- [Exercise directions]: From the records that follow, copy every line that contains the word "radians".

Stored data:
"""

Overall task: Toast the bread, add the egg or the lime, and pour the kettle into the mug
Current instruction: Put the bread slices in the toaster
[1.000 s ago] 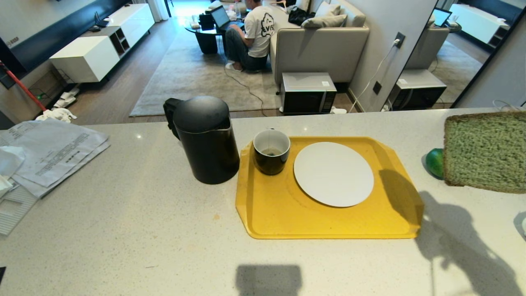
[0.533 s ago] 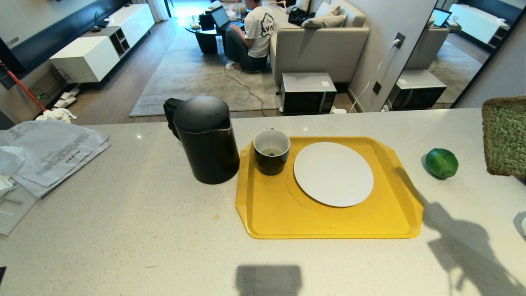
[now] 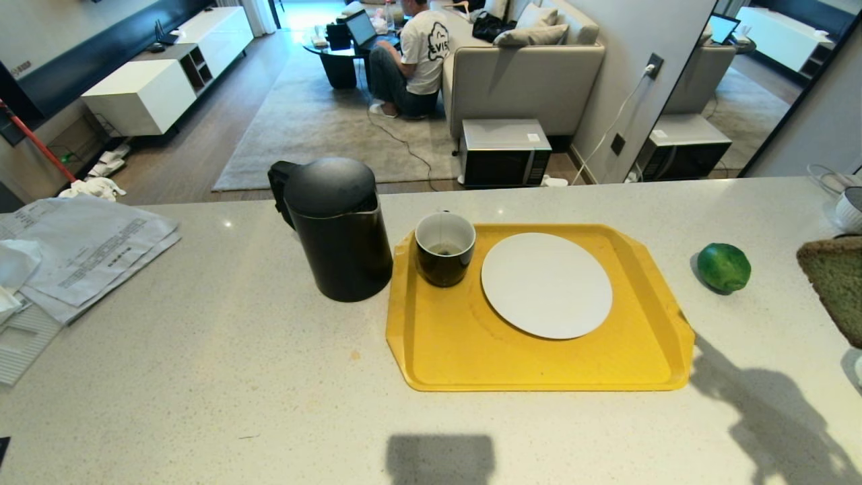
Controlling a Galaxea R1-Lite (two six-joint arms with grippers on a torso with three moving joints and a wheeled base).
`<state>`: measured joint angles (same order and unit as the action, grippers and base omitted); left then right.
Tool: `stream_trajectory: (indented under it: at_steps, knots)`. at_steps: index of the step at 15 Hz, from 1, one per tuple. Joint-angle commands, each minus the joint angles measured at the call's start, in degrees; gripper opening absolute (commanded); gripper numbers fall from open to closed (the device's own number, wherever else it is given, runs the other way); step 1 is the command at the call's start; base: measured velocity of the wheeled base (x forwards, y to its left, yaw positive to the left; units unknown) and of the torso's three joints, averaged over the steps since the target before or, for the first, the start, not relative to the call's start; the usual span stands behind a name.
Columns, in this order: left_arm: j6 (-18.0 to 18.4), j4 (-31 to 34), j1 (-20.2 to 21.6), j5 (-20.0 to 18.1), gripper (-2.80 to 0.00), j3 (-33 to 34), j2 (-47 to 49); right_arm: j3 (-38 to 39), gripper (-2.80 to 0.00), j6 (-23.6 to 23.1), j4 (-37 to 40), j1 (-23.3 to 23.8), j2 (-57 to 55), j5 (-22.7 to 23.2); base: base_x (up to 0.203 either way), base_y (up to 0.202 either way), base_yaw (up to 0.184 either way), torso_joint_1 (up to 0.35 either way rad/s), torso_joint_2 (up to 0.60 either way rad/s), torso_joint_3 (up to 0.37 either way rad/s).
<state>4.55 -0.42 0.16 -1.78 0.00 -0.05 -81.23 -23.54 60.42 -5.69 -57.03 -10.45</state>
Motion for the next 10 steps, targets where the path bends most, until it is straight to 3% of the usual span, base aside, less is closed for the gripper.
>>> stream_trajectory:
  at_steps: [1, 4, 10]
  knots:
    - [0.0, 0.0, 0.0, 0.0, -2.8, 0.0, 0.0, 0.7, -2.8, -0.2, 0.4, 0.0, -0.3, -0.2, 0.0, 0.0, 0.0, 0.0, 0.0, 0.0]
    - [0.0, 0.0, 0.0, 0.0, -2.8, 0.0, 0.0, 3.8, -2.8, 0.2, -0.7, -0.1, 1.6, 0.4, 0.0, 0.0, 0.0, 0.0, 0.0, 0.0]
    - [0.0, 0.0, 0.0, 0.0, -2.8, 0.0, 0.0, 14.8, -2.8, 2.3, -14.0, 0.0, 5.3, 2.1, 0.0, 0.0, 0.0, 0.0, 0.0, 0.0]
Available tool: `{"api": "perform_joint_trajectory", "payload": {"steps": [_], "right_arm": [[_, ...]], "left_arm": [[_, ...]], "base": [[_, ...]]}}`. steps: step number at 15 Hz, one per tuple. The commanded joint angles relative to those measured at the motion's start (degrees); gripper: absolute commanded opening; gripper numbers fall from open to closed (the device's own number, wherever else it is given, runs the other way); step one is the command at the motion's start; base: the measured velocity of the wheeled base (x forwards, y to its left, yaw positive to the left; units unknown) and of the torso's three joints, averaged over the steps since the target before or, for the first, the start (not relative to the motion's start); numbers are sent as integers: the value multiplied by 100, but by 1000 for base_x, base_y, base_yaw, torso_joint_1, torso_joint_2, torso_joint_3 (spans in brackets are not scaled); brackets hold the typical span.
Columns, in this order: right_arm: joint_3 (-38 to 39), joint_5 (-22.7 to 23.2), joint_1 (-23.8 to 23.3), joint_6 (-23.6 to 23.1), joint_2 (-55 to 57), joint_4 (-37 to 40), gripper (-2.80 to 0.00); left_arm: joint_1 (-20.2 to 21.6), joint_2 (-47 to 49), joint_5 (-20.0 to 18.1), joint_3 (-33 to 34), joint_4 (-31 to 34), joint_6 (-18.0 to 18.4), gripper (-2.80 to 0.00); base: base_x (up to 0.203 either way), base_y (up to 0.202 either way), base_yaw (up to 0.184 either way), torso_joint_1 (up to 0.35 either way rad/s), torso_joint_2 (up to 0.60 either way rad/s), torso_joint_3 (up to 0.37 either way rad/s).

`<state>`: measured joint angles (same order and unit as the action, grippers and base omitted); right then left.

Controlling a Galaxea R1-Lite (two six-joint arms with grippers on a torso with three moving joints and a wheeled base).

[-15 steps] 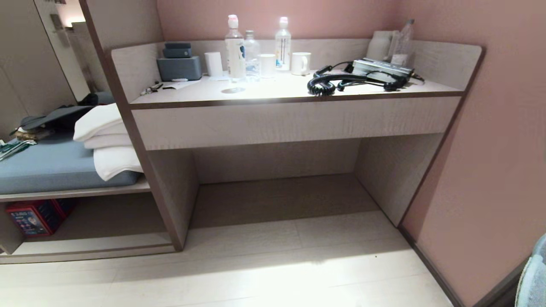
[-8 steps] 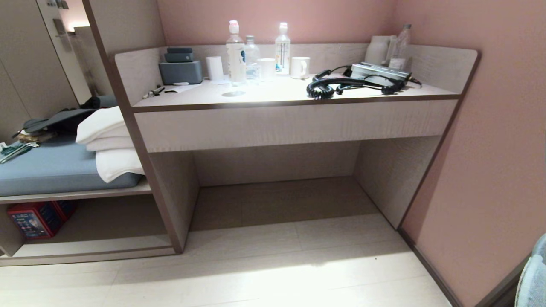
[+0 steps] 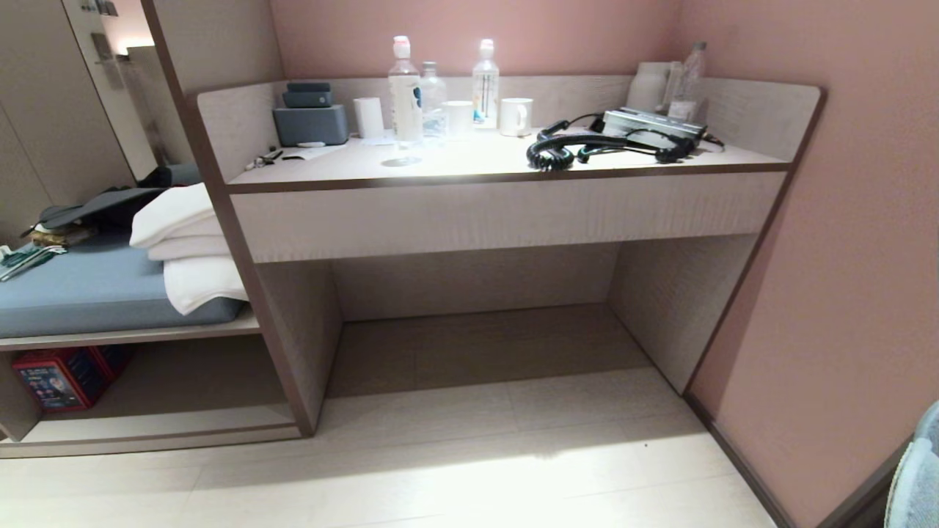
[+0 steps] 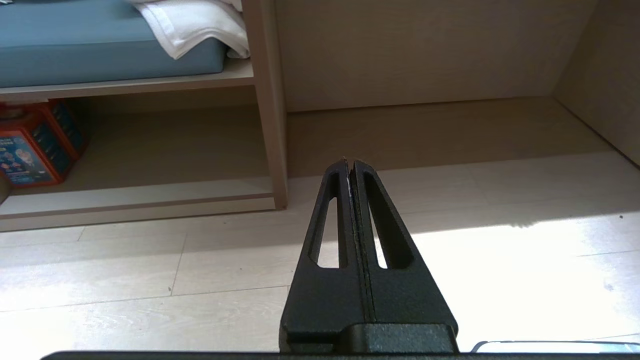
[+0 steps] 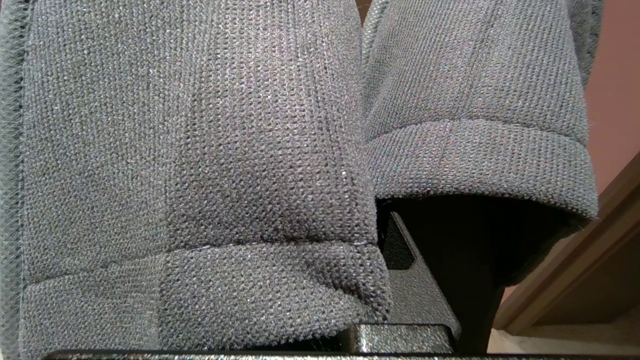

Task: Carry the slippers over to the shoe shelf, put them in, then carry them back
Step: Place the slippers into the shoe cabinet

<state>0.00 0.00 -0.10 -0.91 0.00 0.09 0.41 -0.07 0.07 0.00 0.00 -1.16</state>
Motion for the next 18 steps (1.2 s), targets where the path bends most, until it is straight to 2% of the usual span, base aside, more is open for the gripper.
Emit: {"api": "perform_joint_trajectory", "payload": {"steps": [1,8,15,18], "right_arm": [[0,0,1,-6,9,0,-280],[0,0,1,-6,9,0,-280],[0,0,1,-15,9,0,-280],[0,0,1,-15,9,-7,-280]], "left_arm": [[2,7,1,0,0,0,-280],[2,7,1,0,0,-7,-280],[2,7,1,0,0,-1,-280],[2,7,1,0,0,-7,-280]], "base": [[0,0,0,0,0,0],[1,4,-96,2,2,1],[0,0,0,0,0,0],[2,-10,155,3,2,3]]}}
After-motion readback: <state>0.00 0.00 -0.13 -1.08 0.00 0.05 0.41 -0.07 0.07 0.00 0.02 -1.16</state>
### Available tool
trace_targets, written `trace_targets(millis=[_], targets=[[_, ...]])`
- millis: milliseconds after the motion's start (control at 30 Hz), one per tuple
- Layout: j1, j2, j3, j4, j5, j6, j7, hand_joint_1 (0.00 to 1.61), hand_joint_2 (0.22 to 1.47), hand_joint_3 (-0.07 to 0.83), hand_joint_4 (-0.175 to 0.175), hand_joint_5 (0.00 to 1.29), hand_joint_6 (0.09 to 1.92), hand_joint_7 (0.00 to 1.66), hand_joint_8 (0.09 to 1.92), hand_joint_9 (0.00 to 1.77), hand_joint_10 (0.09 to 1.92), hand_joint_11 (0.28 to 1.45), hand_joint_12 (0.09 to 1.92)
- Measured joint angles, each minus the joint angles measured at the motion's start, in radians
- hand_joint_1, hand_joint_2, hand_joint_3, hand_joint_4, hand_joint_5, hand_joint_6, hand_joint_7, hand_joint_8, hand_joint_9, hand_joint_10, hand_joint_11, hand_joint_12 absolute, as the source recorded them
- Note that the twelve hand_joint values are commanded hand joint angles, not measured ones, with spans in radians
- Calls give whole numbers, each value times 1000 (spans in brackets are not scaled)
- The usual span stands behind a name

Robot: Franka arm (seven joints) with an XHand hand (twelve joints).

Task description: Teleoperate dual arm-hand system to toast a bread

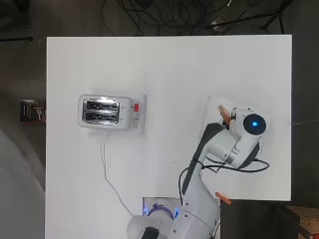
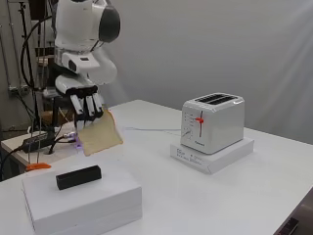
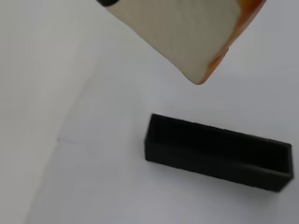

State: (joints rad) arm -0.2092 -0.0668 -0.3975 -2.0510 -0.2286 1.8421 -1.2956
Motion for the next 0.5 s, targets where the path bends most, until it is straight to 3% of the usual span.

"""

- [Solution to the problem]:
- Measured joint angles, each minus the joint angles measured at the motion's start, in radians
- Note that the twelve hand_joint values are commanded hand joint angles, not measured ones, with spans in radians

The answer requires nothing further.